Each line below with the string "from" should be copied.

_DATA_:
↓↓↓

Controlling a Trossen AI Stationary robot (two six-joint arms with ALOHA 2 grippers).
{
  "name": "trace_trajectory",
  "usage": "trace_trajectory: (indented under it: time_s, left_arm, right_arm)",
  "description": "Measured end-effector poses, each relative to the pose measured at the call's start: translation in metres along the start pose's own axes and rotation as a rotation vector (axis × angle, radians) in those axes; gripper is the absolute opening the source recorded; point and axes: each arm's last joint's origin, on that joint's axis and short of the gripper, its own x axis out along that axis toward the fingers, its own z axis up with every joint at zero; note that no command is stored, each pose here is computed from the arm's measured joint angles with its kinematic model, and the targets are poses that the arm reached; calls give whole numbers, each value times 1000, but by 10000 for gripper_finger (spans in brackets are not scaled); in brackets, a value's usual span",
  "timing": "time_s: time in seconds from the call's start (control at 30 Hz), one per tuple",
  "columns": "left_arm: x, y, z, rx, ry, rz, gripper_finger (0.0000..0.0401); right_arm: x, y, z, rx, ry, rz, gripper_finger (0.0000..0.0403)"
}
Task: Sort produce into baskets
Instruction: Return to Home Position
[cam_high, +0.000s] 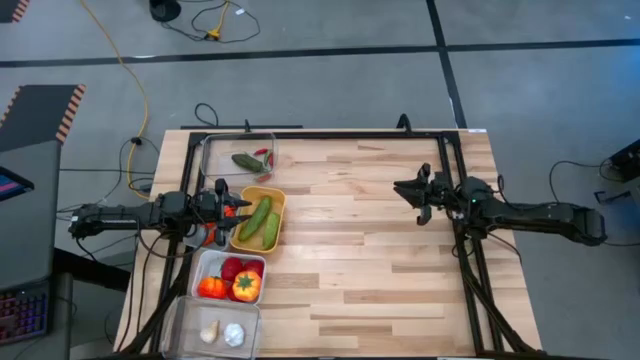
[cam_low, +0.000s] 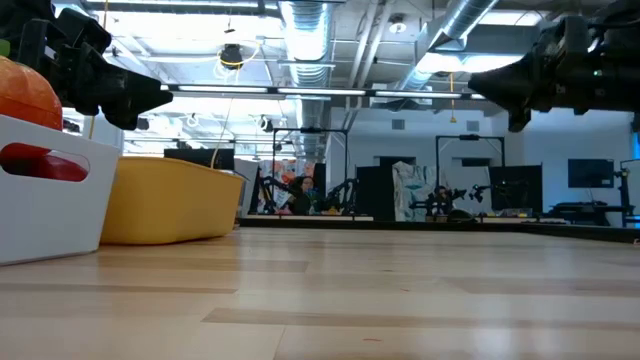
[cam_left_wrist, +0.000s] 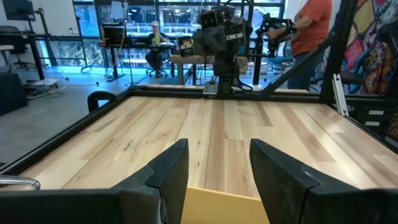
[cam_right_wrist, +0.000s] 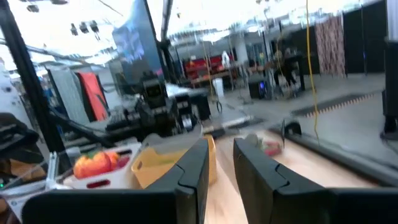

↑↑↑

_EXERCISE OUTPUT_:
  "description": "Measured end-effector poses, each relative to the pose measured at the call's start: translation in metres along the start pose's own axes and rotation as a rotation vector (axis × angle, radians) in those axes; gripper is the absolute opening the source recorded; point and axes: each arm's last joint's origin, on that joint's axis and short of the gripper, its own x axis out along that axis toward the fingers, its own z axis up with every joint at zero; note that no command is stored, each pose here is computed from the arm's measured joint angles with its kinematic model, and the targets are poses that the arm reached; calls give whole numbers, each value times 1000, but by 10000 for gripper_finger (spans in brackets are not scaled); in brackets, a value's usual span",
  "timing": "time_s: time in seconds from the call's start (control at 30 Hz), one per tuple",

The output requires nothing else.